What is expected: Return the data below exactly, but only from the line containing "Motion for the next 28" through the line containing "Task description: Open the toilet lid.", with both of those lines included.

(Recorded data)
---*---

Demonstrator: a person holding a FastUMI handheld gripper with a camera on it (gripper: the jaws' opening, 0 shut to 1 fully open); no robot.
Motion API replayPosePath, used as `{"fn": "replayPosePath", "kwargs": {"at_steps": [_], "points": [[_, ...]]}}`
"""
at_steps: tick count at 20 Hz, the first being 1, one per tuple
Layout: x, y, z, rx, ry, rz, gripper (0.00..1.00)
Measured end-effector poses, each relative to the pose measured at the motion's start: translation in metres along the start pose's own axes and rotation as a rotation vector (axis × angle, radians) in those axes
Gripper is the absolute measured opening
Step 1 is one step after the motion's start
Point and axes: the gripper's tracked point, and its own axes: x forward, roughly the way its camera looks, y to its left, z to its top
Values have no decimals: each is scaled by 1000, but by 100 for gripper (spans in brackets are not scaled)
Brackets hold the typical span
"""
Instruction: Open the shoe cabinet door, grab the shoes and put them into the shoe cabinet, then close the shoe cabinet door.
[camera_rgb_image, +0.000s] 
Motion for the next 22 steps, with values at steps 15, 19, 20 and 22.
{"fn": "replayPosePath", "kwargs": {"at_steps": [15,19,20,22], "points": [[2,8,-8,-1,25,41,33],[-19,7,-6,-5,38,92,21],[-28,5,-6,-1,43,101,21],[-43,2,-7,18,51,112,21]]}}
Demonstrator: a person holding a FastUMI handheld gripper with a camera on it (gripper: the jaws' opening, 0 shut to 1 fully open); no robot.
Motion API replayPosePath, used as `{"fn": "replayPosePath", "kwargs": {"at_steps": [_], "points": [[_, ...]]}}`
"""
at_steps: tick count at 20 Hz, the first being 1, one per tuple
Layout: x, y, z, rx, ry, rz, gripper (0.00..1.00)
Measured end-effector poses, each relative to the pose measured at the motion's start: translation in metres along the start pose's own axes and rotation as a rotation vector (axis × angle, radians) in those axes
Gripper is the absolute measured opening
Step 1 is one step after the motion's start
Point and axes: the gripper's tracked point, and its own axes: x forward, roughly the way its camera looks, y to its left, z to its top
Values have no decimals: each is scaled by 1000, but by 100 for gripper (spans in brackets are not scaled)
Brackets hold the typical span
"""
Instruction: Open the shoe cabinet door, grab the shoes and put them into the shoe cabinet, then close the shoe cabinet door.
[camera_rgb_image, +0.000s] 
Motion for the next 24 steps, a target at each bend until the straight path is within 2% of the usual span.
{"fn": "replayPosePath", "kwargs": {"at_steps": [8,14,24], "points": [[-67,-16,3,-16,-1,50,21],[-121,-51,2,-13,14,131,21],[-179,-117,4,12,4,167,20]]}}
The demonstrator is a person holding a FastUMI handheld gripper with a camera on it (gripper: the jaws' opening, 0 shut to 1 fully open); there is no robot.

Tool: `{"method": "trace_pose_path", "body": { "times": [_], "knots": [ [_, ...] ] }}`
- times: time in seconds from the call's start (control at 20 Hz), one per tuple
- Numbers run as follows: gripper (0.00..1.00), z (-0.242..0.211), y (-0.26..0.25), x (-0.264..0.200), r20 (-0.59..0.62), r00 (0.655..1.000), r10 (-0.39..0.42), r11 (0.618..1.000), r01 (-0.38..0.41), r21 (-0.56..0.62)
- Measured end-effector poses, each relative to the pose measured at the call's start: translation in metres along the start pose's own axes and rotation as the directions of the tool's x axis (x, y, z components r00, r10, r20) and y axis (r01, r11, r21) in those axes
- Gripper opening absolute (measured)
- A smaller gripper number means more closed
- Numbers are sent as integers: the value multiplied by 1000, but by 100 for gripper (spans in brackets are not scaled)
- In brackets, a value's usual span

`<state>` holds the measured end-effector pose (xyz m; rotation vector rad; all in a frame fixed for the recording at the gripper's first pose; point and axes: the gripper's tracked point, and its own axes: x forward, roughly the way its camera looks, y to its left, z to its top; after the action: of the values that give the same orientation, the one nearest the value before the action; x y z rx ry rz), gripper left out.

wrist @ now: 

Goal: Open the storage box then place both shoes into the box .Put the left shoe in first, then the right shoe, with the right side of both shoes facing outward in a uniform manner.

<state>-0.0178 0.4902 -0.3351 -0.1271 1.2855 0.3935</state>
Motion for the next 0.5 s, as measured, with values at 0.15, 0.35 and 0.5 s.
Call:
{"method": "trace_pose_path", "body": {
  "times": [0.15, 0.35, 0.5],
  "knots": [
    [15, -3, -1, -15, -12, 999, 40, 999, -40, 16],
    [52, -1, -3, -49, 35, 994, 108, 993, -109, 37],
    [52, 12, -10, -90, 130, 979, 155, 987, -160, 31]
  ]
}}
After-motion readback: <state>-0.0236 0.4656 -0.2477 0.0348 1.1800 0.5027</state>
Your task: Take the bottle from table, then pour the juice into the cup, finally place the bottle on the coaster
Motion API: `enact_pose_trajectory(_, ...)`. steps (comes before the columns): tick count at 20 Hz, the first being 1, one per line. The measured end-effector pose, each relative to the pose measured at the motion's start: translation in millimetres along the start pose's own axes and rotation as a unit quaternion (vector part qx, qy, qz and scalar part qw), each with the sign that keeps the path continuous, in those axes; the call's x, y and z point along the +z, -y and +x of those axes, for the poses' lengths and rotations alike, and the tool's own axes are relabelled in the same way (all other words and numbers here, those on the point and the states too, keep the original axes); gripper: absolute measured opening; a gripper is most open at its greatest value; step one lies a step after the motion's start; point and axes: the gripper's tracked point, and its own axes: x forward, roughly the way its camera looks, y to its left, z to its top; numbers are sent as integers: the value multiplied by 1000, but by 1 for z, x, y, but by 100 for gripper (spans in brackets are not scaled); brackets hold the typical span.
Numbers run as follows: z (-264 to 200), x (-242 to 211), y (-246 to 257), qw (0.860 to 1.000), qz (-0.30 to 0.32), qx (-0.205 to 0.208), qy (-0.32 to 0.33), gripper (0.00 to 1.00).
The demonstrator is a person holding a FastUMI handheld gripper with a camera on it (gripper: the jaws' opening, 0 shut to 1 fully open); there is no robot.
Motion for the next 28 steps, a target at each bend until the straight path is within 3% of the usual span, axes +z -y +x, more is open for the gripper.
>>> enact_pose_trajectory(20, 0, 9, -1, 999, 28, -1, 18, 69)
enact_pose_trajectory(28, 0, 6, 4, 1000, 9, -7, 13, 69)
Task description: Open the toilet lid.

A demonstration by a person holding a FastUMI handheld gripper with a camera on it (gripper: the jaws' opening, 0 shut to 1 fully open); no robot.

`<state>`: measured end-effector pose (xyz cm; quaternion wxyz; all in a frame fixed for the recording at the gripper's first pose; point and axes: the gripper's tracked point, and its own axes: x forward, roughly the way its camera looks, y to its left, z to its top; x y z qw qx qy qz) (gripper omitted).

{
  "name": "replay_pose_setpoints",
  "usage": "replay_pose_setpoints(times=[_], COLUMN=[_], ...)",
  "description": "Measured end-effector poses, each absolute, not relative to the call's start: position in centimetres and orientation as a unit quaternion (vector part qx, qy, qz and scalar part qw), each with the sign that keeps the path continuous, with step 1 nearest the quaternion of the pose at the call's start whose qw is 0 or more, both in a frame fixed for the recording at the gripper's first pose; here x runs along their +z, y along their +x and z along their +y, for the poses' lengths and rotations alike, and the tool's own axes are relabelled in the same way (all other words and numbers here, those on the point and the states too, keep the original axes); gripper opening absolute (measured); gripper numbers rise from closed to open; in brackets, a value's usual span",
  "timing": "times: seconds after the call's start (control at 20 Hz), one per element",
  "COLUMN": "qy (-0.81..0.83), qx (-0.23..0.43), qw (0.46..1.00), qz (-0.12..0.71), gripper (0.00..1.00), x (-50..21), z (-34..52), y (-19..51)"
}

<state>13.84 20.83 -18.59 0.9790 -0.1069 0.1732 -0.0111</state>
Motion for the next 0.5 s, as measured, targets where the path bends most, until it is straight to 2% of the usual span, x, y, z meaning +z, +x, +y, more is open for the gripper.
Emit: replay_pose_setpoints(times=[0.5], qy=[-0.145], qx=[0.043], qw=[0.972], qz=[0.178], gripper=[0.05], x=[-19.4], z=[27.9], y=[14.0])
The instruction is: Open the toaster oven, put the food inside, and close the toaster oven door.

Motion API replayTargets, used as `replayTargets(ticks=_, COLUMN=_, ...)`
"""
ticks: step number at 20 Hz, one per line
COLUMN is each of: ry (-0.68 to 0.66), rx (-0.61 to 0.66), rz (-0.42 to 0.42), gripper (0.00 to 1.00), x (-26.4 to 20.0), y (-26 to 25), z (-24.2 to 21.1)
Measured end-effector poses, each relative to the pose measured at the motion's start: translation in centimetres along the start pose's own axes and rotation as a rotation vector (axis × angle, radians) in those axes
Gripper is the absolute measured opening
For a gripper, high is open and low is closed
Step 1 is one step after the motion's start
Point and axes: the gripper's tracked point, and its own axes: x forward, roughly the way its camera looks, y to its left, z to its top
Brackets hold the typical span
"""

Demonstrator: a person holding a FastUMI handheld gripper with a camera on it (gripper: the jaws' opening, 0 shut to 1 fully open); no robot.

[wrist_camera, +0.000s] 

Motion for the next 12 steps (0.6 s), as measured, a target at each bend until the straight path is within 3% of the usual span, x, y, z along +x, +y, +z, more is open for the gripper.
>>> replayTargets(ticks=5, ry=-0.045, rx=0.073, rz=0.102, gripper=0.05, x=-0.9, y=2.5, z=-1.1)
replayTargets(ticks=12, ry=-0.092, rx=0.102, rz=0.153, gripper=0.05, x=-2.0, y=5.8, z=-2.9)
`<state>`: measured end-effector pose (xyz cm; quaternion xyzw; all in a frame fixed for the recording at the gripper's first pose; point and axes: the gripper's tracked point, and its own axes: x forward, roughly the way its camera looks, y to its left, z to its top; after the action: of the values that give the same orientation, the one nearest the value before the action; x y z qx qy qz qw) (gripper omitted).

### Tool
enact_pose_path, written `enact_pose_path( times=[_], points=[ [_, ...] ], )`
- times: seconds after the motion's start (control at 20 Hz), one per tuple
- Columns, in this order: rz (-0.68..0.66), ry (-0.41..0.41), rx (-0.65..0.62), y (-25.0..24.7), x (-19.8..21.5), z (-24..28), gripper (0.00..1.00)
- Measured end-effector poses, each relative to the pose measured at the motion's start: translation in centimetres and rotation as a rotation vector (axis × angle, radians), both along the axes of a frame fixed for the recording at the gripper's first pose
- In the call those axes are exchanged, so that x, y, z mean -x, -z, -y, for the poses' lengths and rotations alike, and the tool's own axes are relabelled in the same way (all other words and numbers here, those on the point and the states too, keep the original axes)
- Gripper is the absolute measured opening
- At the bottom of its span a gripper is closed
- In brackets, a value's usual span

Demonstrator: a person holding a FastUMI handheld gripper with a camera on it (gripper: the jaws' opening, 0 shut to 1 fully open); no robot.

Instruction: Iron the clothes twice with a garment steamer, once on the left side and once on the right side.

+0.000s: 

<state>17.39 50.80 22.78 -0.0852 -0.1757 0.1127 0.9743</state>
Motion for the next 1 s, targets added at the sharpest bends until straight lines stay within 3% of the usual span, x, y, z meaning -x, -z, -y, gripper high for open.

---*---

Exercise solution:
Motion for the next 28 steps, a target at each bend until the straight path is within 3% of the usual span, axes +z -y +x, more is open for the gripper.
>>> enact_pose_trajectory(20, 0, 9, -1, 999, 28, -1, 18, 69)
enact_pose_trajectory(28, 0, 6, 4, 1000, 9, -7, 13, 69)
Task description: Open the toilet lid.

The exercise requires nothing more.